SARS-CoV-2 utilizes a pathogenic process that involves human mucosa as the infection entry gate followed by virus dissemination into susceptible organs. The mechanism of cellular entry by SARS-CoV-2 is through the binding to angiotensin-converting enzyme 2 (ACE2) receptor. Elevated ACE2 receptor protein in the upper respiratory tract provides evidence for the initial site of SARS-CoV-2 entry and replication [5]. With high concentrations of virus in the throat and oral cavity, the viral replication cycle promotes further infectivity or dissemination of virus, thus advocating the use or oral antiseptics. Several commercially available oral rinses have been described to have inactivating properties in vitro against SARS-CoV-2 [6]. MPMS differs from these commercial rinses in that it is a formulated cell-free oxidant-generating enzyme system which mimics the intrinsic in-situ functions of the phagolysosome [7]. We found that SARS-CoV-2 delta variant can be efficiently inactivated by MPMS within 1 min of exposure. At a low concentration, MPMS continued to demonstrate activity at 15 min against coronavirus OC43. The presence of mucin at concentration for healthy humans and stage III chronic obstructive pulmonary disorder patients did not interfere with the activity of MPMS [8]. The rapid rate of viral inactivation induced by MPMS is consistent with the combustive oxygenation mechanism of action, which is advantageous in the treatment of new coronavirus variants. Furthermore, a Phase III clinical trial showed no safety differences between MPMS at 300 GU/mL and saline (Clinical Trials.gov NCT01297959).

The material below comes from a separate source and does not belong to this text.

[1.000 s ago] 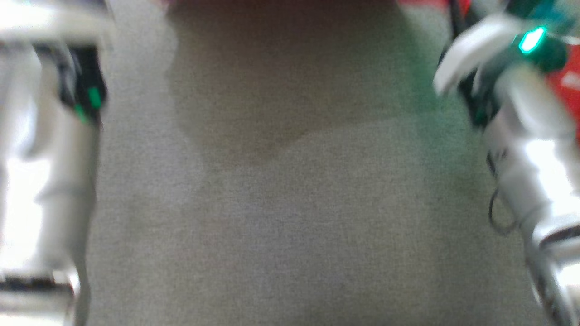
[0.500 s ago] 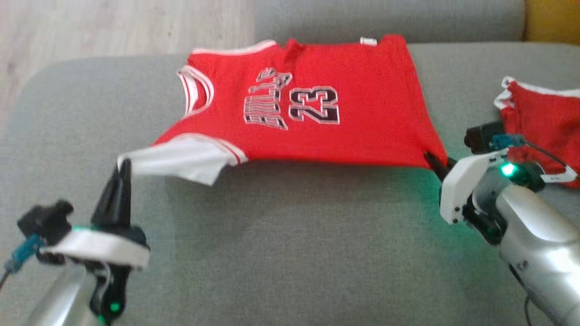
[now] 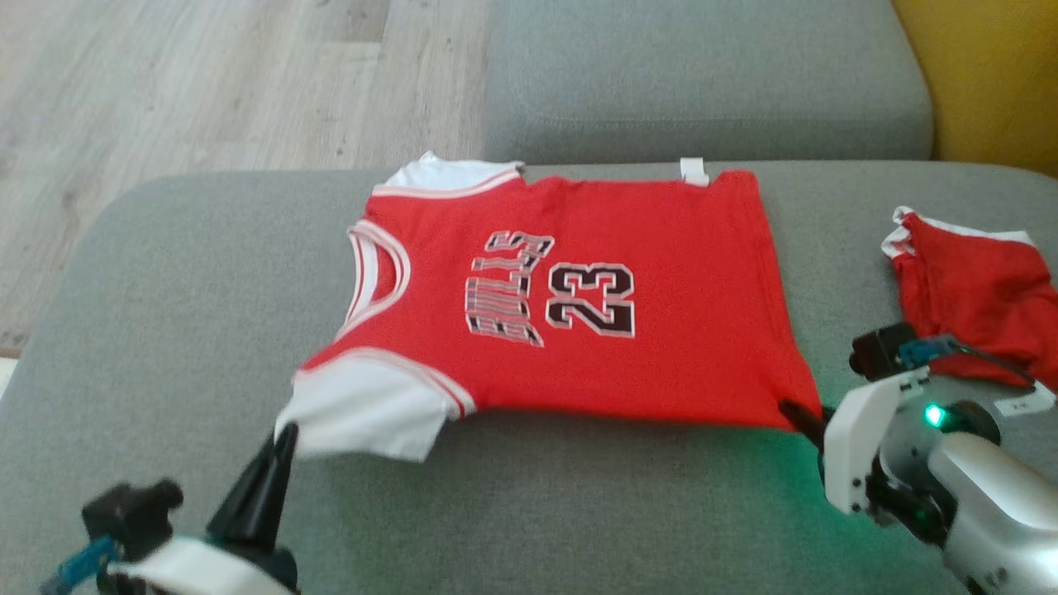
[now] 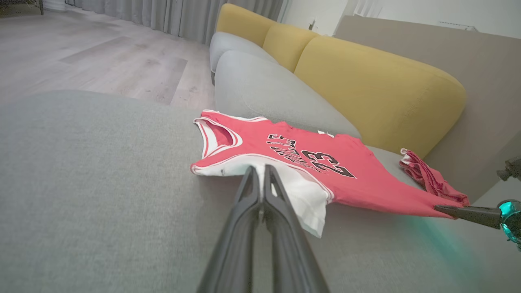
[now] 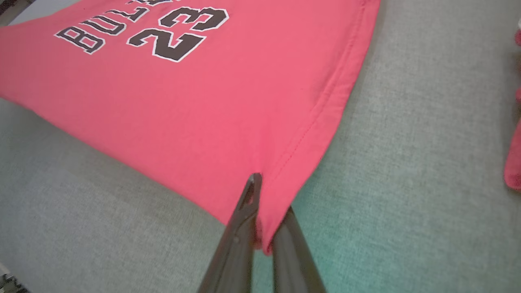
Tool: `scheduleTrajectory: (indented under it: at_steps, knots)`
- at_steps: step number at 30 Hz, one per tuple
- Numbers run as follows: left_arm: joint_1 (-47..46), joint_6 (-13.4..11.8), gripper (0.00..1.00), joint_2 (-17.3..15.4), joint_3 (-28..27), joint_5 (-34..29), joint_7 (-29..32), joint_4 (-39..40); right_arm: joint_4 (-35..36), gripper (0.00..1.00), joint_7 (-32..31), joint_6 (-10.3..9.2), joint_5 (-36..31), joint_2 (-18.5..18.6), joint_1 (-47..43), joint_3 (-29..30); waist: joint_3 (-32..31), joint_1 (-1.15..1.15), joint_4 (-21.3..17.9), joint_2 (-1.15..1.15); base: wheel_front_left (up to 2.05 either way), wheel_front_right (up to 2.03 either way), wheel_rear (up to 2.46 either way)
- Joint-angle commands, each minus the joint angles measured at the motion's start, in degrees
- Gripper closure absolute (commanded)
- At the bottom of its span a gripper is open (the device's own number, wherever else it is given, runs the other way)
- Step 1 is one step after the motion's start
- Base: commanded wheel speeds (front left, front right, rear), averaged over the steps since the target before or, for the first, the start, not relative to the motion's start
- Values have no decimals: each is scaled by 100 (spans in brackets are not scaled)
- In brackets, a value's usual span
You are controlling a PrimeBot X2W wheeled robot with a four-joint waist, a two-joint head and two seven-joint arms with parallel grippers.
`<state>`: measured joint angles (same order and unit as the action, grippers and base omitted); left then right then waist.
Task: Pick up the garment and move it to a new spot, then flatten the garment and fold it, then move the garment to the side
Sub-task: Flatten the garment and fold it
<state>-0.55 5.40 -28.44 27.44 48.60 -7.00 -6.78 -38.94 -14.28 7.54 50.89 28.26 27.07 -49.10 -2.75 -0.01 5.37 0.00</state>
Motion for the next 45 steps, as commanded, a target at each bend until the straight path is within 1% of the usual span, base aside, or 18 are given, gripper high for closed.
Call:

Our findings support the use of MPMS to reduce the epithelial viral load of SARS-CoV-2 in the upper respiratory tract as a topical additive, thereby providing a treatment benefit to an infected or exposed individual and preventing dissemination of COVID-19 within the population. A randomized clinical trial remains to be investigated.

Conflict of interest statement

G.D. serves as microbiology consultant for Exoxemis, Inc. R.A. serves as a general consultant for Exoxemis, Inc. K.B. and J.D. are employees of Bioscience Laboratories, LLC. J.S. is president and CEO of Exoxemis, Inc.

Funding sources

This study was supported by Exoxemis, Inc.